Acid house pioneer Dave Haslam hosted a conference in Preston about how to break into the music business this week and chatting to the Lancashire Evening Post beforehand said he had no regrets about playing for free repeatedly at Manchester’s Hacienda in the 80s.
“I just used to offer to play the records before bands played at the Hacienda, and didn’t even expect to get paid. I’d get the bus into town with my records in an old cardboard box for the love of it,” Dave recalled.
“I didn’t realise how much good experience I was getting, I was learning so much, and also I guess I was proving myself to people, doing the job well.”
“I don’t regret the years of not getting paid – just pitching in and doing bits of writing and helping put on gigs and doing some DJing,” he added, “But I’d like to have moved that all up a level earlier than I did.”
Eventually playing over 450 gigs at the seminal Manchester club, Haslam became one of England’s first bona fide superstar DJs and continues to spin worldwide today as well as working a day job teaching journalism at Manchester Metropolitan University.

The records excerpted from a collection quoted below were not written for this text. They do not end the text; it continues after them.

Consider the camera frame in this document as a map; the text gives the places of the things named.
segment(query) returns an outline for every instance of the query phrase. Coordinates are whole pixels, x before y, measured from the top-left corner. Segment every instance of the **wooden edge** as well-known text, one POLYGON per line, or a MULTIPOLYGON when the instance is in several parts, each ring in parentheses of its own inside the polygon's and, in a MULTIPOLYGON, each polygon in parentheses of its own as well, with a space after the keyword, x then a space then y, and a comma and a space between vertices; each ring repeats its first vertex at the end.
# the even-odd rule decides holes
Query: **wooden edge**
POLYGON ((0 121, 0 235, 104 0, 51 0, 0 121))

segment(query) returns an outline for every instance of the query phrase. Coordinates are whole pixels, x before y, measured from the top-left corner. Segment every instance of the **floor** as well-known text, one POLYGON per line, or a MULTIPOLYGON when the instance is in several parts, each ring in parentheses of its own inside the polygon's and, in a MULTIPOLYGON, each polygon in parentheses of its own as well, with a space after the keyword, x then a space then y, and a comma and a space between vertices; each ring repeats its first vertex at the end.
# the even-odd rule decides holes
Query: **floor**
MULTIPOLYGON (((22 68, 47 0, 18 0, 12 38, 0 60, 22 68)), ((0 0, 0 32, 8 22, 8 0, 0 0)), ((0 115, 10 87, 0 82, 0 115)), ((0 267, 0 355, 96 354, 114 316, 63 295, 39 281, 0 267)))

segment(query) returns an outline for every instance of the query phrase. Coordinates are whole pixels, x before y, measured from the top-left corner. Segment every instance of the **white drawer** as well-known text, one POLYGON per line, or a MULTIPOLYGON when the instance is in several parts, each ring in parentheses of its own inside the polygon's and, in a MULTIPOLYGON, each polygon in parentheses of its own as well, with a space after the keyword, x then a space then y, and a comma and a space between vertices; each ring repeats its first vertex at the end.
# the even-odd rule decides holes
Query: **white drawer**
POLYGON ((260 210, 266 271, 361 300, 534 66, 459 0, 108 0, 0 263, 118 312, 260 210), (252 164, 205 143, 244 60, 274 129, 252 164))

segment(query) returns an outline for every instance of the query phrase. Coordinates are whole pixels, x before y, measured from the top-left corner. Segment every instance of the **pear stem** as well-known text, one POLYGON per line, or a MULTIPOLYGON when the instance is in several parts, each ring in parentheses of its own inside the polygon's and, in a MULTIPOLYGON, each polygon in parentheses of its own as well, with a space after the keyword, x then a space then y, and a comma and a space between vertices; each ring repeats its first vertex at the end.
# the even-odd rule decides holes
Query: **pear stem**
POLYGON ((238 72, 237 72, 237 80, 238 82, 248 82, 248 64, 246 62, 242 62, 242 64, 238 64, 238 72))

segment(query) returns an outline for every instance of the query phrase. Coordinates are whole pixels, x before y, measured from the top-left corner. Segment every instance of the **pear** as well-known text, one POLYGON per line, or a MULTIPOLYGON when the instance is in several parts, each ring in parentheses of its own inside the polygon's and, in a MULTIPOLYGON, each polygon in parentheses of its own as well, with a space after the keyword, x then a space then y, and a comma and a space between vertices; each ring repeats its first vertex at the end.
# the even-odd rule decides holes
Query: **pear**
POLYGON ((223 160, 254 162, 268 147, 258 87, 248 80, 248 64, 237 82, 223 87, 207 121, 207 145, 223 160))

His earlier experiences as a struggling club DJ matched those of late great tech/trance pioneer Tony De Vit who started his career in 1976 as a wedding DJ before becoming a resident DJ at Birmingham’s legendary gay club Nightingales. Initially spinning hi energy and disco, Tony switched to techno in the early 90s becoming an overnight star when he performed at Birmingham superclub Chuff Chuff in the early 90s, earning just £35 for his first set.
Speaking in 1997 when as Trade’s definitive resident he had become one of the world’s most popular DJs, he admitted being plagued by self-doubt throughout most of his career.
"In the early days of DJing I collected glasses after playing a set for my 50 quid,” he recalled.
“My Mum told me I would never make a living playing records, and, to be honest, I tended to agree with her.”
I’m Mr Safe, really,” he added. “I’m a DJ who broke through onto the scene aged 35, and I only stopped working as a stock control manager in a factory making thermal insulation tiles for the Space Shuttle, three and a half years ago. I’d worked there for 17 years." (Fantazia interview in full)
Tony tragically died 18 months after the interview in 1998 after complications resulting from being infected with HIV. He was just 40.